5.私の知人、真宗大谷派の淡路島の住職・望月上人は親鸞の教えを実践で説く方。部落解放運動に取り組んでいる。

「教義では現実は救えない」と言われる。

 もちろん、教義を大切にしている人である。

 賀川豊彦は言う。

”信条だけで世界が救いうるとは考えていない。信条が必要でないというのではなく、信条や教義とともに社会での贖罪愛が必要なのである。”(『友愛の政治経済学』賀川豊彦 1937)

贖罪」とは「苦悩」に他ならない。

 ヨブ記での一つの問題提起は、友人に対してヨブが「言葉の権力構造化を鋭く問う」ところにある。
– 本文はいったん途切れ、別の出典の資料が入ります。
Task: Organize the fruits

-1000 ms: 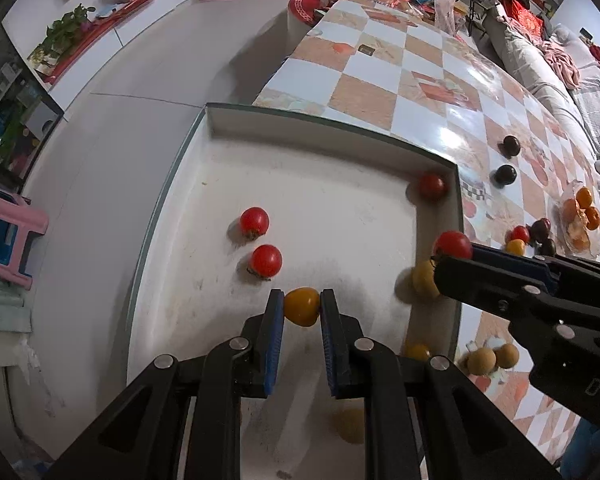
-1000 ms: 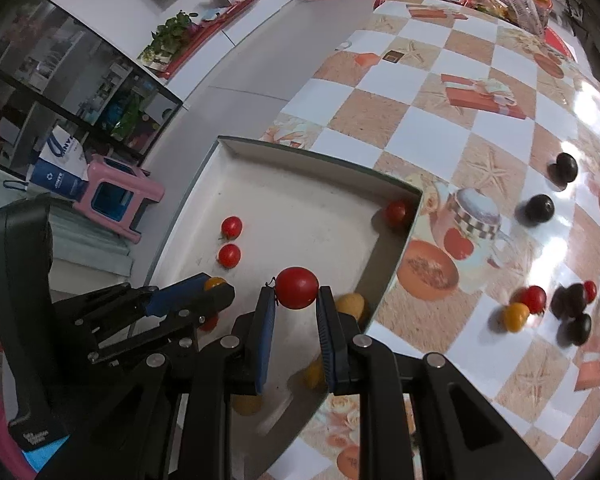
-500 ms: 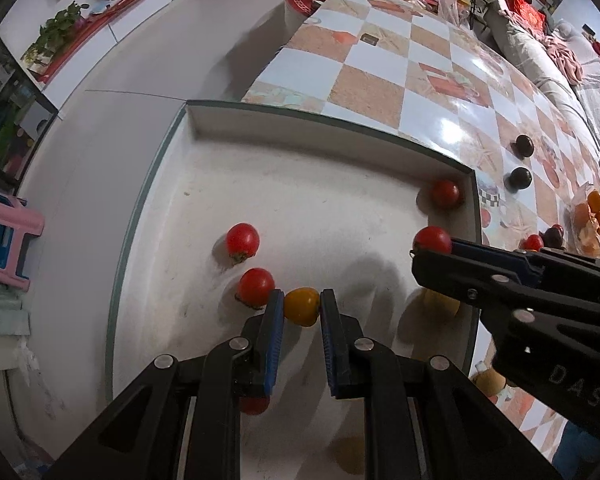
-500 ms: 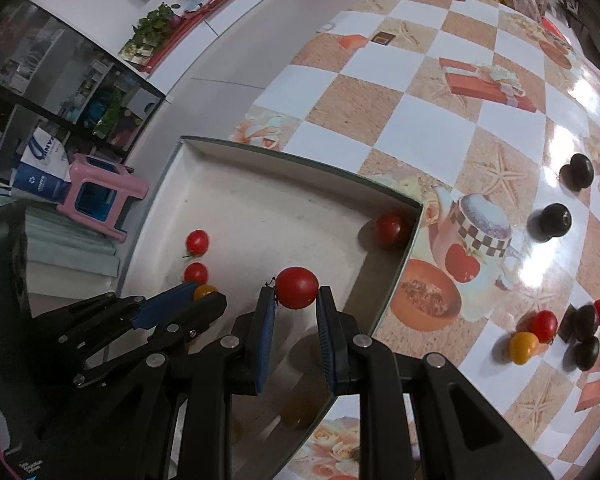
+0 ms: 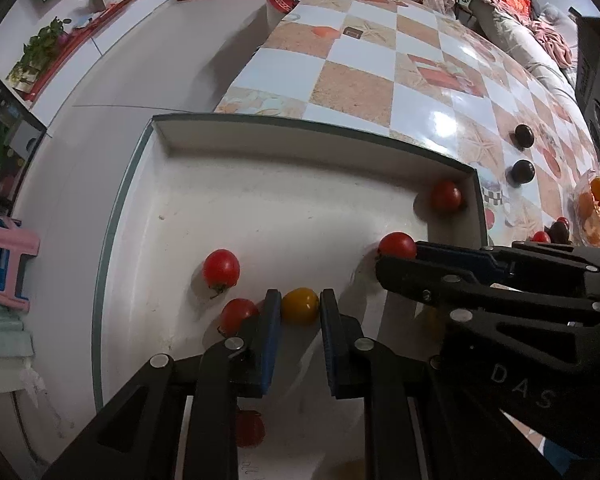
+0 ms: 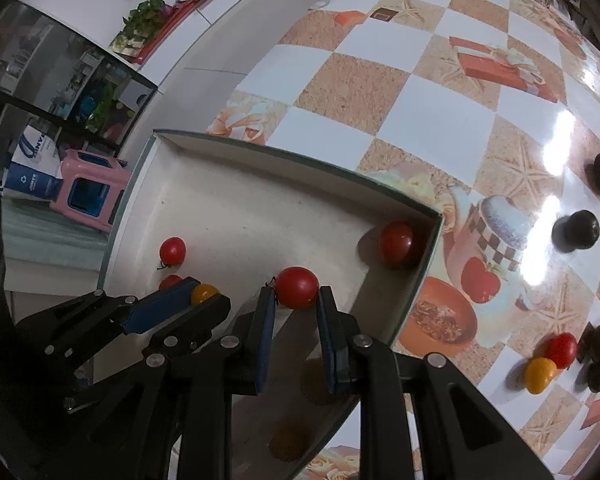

 私は「沖縄の苦悩」から「本土が訴えられていること」を連想する。

6.13節以下後半は「神に問う」ヨブが姿を現す。

 新しい展開である。

”神はわたしを殺されるかもしれない。だが、…わたしの道を神の前に申し立てよう。”(ヨブ 13:15、新共同訳)

”わたしの言い分に耳を傾けてくれ。”(ヨブ 13:17、新共同訳)

”なぜ、あなたは御顔を隠し、わたしを敵と見なされるのですか。”(ヨブ 13:24、新共同訳)

 ここからの壮絶なヨブに出会ってゆきたい。